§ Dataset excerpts
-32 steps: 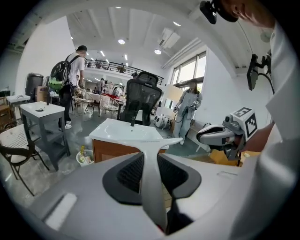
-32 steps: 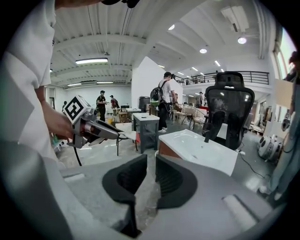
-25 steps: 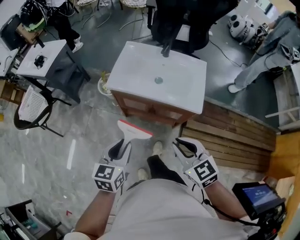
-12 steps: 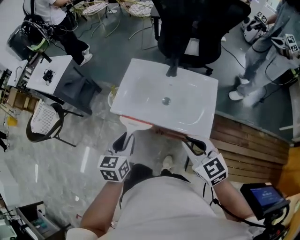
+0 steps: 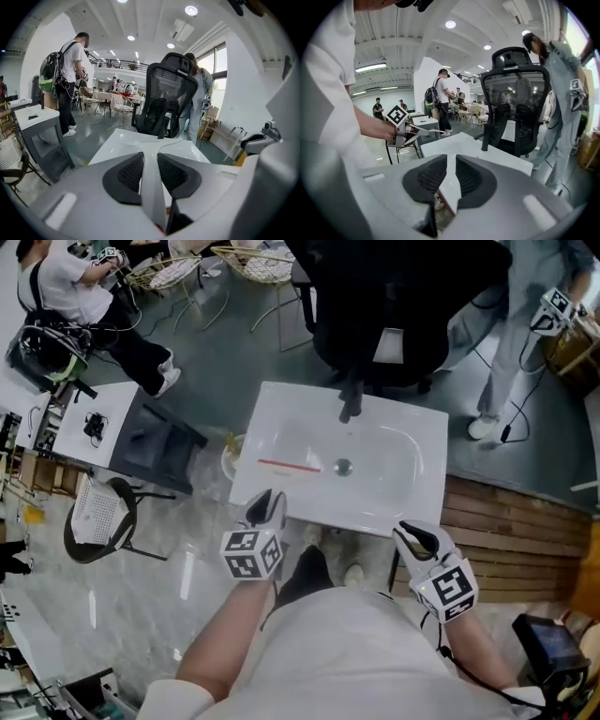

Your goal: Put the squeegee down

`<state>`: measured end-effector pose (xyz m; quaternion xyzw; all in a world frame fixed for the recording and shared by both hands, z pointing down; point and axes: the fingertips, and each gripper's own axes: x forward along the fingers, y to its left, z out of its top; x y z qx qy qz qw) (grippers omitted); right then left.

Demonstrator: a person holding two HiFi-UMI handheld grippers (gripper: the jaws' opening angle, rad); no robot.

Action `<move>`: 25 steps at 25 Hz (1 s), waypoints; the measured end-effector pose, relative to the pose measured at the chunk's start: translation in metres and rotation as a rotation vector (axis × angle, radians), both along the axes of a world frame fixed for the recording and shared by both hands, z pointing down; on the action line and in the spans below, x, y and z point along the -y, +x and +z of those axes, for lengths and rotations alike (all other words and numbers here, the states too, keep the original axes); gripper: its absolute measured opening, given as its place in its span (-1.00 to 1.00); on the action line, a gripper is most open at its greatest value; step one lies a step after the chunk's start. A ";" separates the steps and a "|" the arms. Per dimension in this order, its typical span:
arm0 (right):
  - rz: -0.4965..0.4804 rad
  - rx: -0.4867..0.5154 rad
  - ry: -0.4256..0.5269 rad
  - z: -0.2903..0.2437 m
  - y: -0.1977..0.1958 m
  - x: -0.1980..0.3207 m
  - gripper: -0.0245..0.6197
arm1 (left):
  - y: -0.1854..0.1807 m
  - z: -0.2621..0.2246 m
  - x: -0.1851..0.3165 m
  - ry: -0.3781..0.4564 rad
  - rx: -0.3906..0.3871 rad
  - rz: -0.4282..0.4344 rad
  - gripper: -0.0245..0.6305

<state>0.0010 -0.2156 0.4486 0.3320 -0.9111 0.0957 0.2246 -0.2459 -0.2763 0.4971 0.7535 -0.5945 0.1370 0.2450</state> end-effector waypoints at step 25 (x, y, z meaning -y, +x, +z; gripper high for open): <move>0.340 -0.102 -0.089 0.011 -0.049 0.115 -0.78 | -0.093 0.123 0.244 -0.113 0.095 0.055 -0.62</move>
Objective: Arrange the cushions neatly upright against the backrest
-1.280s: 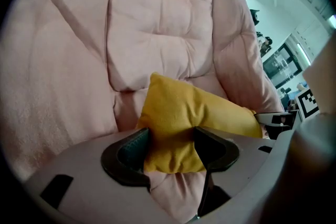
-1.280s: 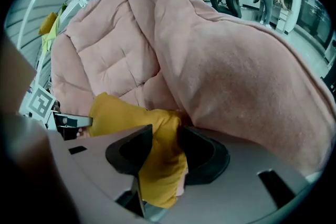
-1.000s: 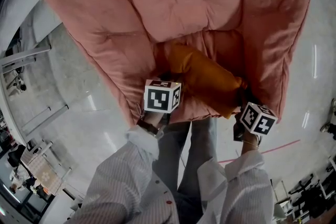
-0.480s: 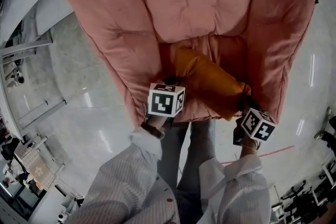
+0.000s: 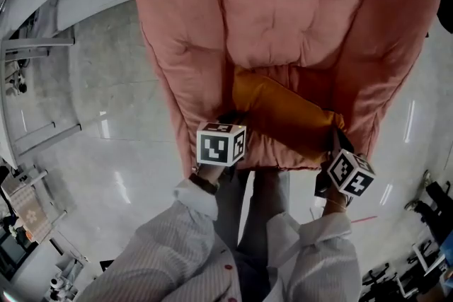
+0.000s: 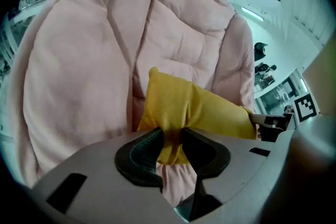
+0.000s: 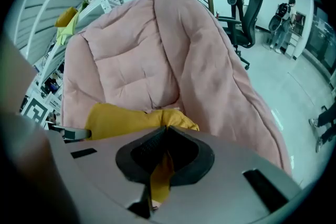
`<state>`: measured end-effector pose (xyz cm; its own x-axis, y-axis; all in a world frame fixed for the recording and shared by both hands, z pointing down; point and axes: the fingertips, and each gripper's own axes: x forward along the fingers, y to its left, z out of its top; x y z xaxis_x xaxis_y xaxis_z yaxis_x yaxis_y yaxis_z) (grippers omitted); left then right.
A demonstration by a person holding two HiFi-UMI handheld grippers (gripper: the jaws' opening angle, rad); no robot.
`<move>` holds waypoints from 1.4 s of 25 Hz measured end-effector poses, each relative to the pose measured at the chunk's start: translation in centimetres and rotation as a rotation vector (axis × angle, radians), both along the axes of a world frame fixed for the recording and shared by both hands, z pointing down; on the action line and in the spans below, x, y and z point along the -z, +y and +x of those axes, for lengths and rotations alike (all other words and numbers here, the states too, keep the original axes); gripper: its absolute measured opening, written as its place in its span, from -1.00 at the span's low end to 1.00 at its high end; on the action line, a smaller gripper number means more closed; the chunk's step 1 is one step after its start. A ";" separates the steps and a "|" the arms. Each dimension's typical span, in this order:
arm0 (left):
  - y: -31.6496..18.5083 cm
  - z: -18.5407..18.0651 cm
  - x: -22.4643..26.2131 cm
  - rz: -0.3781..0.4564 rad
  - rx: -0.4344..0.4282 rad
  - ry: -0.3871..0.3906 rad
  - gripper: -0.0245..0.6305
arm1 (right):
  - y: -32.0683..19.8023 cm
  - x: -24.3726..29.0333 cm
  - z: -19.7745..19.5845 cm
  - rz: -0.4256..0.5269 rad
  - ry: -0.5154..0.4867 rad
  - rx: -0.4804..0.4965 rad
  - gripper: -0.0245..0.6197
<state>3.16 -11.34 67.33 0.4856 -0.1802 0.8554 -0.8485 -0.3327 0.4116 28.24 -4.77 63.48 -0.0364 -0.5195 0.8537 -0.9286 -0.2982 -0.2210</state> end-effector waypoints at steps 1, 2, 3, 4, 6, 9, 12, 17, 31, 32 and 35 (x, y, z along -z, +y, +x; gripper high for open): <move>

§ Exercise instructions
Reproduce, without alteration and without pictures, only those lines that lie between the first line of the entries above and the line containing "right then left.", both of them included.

§ Solution for this problem
-32 steps: 
-32 steps: 
-25 steps: 
-12 steps: 
+0 steps: 

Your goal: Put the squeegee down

`<state>`: measured end-effector pose (xyz m; quaternion xyzw; all in a world frame fixed for the recording and shared by both hands, z pointing down; point and axes: the fingertips, and each gripper's own axes: x forward along the fingers, y to its left, z out of its top; x y z qx qy qz qw) (grippers omitted); right then left.

Nothing remains to be added to the response.